◆ Work to be completed:
Find how many lines in the material hold the word "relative", then state that number and nothing more.

= = =

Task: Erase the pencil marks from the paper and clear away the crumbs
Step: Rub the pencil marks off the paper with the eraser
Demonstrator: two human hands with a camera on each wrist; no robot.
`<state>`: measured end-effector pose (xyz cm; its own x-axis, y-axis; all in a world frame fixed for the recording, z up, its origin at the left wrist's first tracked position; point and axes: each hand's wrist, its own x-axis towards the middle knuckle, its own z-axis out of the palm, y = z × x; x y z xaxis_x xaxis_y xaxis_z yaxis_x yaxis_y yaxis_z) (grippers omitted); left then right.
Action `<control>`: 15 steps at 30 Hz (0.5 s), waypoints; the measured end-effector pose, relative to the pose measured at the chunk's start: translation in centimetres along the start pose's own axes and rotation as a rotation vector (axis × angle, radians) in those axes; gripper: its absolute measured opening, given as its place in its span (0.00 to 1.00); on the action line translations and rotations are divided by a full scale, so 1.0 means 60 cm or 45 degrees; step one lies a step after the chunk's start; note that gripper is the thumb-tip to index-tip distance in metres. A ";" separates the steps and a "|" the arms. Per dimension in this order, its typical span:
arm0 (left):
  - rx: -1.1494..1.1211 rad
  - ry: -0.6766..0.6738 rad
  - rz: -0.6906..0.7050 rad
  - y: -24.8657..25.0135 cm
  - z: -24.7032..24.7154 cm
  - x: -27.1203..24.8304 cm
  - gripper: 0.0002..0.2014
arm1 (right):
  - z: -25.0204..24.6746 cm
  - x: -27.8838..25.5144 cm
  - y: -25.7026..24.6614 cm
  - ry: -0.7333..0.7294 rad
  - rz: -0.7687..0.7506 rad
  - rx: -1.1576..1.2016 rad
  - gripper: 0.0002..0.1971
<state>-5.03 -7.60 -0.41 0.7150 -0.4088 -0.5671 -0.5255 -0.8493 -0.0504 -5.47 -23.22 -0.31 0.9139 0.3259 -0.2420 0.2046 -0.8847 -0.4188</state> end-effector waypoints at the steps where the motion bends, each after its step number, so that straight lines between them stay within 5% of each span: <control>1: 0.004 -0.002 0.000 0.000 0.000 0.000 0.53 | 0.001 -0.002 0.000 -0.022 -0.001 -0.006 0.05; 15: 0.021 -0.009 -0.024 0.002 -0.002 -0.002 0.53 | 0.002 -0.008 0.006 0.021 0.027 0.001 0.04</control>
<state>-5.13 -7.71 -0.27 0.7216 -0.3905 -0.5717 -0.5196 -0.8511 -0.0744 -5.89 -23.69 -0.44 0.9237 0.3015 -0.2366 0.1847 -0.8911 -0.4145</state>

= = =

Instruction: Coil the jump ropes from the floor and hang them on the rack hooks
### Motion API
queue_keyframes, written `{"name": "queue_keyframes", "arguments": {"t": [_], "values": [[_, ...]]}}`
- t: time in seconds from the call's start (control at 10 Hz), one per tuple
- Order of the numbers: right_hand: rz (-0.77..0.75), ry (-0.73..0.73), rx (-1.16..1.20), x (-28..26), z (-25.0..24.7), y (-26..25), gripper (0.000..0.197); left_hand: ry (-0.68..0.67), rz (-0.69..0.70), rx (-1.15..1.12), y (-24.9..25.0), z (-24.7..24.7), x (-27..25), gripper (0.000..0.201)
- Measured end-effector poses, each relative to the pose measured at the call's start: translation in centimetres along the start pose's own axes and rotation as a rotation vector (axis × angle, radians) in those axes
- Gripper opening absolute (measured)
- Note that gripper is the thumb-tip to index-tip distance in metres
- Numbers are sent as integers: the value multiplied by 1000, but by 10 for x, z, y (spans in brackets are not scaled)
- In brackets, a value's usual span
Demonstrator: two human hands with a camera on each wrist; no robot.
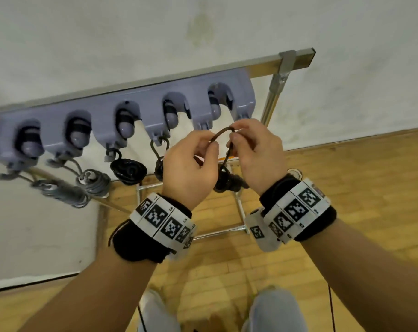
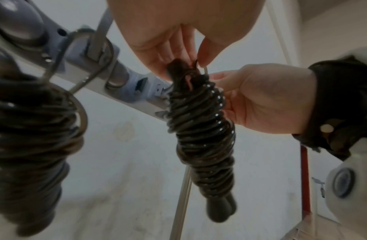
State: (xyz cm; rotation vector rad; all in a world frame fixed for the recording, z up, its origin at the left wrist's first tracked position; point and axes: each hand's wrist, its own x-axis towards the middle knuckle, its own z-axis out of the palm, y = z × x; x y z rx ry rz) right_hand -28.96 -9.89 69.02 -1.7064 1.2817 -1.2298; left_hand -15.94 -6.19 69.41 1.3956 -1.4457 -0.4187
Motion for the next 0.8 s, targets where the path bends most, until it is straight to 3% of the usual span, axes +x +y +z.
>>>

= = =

◆ Response to the task:
2